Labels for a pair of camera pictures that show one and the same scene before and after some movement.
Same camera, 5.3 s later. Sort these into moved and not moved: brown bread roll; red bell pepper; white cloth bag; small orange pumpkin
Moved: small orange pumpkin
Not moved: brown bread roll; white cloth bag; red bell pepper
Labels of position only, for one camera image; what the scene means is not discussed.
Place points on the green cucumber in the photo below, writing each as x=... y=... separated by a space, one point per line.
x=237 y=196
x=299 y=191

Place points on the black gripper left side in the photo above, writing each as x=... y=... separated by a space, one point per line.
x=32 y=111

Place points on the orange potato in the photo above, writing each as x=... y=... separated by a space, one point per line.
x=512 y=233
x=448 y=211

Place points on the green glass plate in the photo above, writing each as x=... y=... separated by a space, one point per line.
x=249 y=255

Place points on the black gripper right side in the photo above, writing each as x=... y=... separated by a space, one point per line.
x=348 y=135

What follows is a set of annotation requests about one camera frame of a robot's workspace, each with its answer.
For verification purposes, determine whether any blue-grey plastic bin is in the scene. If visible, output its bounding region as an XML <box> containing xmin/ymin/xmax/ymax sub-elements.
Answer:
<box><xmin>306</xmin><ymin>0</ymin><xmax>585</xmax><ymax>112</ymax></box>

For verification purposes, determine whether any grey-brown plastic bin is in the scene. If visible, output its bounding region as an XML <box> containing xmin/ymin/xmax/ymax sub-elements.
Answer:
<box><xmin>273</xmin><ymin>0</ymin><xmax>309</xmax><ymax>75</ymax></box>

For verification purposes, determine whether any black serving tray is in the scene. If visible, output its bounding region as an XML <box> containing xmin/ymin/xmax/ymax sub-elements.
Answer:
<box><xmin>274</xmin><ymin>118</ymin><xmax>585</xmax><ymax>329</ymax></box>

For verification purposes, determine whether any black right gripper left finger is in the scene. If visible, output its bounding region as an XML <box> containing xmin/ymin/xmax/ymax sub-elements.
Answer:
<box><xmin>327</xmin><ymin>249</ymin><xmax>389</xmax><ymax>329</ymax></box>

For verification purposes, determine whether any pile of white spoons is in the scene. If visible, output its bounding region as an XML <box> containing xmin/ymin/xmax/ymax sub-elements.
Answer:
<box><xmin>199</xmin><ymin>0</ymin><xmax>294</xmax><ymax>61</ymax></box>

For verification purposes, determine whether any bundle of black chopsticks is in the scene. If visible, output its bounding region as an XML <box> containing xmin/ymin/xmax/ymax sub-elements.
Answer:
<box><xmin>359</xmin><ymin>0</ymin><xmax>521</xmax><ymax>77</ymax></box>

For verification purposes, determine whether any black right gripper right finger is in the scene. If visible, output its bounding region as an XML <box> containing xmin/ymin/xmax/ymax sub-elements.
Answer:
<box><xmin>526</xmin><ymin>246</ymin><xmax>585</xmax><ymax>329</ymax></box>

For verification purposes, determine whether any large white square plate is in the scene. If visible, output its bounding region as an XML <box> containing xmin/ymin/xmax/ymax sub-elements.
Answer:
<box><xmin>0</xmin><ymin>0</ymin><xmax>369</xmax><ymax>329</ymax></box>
-----
DIRECTIONS: The required output is the stretch of entries above from the line containing "Place points on the black gripper right" through the line containing "What follows is", reproduced exactly.

TASK RESPONSE:
Place points on the black gripper right side in the photo above, writing each as x=... y=... separated by a space, one point per line.
x=348 y=135

What follows is a set of annotation requests about one camera frame of a robot's workspace, each with its answer.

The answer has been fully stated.